Concerned with communicating the role of design-fiction in visualising near-future possibilities that sit outside the current, dominant approaches to political and public life, Mould Map 4 presents some of the “seemingly strange and risky but nonetheless viable schemes buried in academic white-paper proposals,” test-driving them through comics and other narrative forms. The Eurozone Special also features work operating from a more personal perspective, such as Leon Sadler and Grace Wilson’s project during the Scottish Independence Referendum. Hugh says: “Leon and Grace were posting pieces of pretty goofy, funny work that captured their personal take on the two votes and were a lot more approachable than the usual news article or petition posting stuff. It seemed like that type of work could offer a way in for people who may not typically be that interested.”

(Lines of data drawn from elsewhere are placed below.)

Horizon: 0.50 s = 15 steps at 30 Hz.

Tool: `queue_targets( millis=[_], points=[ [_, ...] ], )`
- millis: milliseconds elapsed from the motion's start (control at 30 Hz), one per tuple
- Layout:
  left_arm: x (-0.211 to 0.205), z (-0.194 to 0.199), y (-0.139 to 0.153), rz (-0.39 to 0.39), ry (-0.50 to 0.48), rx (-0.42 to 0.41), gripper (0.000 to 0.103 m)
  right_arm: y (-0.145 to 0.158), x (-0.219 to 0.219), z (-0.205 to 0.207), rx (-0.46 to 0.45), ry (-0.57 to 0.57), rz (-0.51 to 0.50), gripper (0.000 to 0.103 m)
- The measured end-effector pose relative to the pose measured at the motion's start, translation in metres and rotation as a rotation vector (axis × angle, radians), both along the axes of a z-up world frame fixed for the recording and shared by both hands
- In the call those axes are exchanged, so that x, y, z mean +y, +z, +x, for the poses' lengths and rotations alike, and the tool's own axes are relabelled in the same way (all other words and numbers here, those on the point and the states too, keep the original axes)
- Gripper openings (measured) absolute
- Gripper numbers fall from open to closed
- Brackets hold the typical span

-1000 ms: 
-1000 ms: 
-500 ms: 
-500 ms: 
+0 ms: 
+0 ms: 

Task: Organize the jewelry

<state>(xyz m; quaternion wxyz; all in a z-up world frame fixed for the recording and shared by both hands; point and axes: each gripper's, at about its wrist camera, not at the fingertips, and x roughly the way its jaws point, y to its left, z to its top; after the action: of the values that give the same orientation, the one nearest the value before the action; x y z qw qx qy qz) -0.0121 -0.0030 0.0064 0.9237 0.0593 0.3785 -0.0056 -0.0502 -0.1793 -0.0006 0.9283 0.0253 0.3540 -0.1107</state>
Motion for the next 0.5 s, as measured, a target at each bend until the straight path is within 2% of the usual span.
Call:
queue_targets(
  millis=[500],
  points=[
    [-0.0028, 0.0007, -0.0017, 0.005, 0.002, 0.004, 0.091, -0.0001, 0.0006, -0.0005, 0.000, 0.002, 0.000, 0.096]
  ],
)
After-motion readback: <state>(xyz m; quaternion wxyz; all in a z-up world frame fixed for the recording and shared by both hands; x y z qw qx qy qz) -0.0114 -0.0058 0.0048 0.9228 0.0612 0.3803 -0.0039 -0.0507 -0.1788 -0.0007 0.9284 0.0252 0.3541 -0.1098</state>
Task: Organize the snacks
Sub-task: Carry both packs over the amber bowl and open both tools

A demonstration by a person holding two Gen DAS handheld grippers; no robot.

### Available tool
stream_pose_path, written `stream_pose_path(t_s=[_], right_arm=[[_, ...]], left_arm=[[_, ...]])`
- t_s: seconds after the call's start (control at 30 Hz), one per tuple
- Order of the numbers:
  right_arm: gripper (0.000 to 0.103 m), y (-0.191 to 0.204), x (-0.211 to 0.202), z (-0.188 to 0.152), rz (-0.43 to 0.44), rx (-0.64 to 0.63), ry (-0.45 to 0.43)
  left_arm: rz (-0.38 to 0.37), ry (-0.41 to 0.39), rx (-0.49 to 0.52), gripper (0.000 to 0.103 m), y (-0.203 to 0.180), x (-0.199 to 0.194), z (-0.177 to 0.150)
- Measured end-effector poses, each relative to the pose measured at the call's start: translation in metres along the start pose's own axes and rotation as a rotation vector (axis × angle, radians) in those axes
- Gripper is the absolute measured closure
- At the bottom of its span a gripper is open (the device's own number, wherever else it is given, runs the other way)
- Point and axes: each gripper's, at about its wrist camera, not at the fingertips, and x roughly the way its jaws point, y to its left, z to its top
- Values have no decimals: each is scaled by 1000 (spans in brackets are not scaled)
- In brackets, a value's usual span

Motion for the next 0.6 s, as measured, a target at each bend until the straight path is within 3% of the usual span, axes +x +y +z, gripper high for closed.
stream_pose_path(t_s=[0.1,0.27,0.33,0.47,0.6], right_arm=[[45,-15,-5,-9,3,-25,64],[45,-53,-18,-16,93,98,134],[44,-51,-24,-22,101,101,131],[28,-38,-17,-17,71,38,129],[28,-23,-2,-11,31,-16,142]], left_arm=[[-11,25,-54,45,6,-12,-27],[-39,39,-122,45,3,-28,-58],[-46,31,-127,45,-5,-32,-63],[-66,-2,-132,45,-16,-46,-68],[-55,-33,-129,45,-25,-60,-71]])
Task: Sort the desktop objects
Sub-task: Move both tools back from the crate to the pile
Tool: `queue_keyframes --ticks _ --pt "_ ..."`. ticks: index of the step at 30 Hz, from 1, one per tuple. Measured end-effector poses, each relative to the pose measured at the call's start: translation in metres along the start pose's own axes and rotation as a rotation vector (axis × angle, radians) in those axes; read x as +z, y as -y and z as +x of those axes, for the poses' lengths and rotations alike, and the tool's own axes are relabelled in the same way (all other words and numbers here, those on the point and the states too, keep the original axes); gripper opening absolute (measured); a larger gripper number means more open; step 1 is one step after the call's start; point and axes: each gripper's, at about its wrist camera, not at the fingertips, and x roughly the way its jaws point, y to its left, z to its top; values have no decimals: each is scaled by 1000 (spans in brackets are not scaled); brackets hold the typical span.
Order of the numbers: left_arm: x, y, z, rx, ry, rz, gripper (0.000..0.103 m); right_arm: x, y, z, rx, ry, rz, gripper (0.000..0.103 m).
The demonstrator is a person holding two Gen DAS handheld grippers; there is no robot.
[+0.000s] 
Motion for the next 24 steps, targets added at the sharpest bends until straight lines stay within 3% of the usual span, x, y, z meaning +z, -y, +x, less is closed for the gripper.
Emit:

The final approach to tackling possible futures in relation to our political present was through communication in the form of visual journalism: “Potentially wide-reaching economic schemes like TTIP (Trans-Atlantic Trade Investment Partnership) are designed to be impenetrable and boring so as to attract as little attention as possible. We tried to cover them in our own way, with strips featuring characters figuring out what TTIP is and how it might affect them and also in a more open work by Daniel Swan, envisioning a ruined landscape as the final endgame of a Europe run solely for private financial gain.”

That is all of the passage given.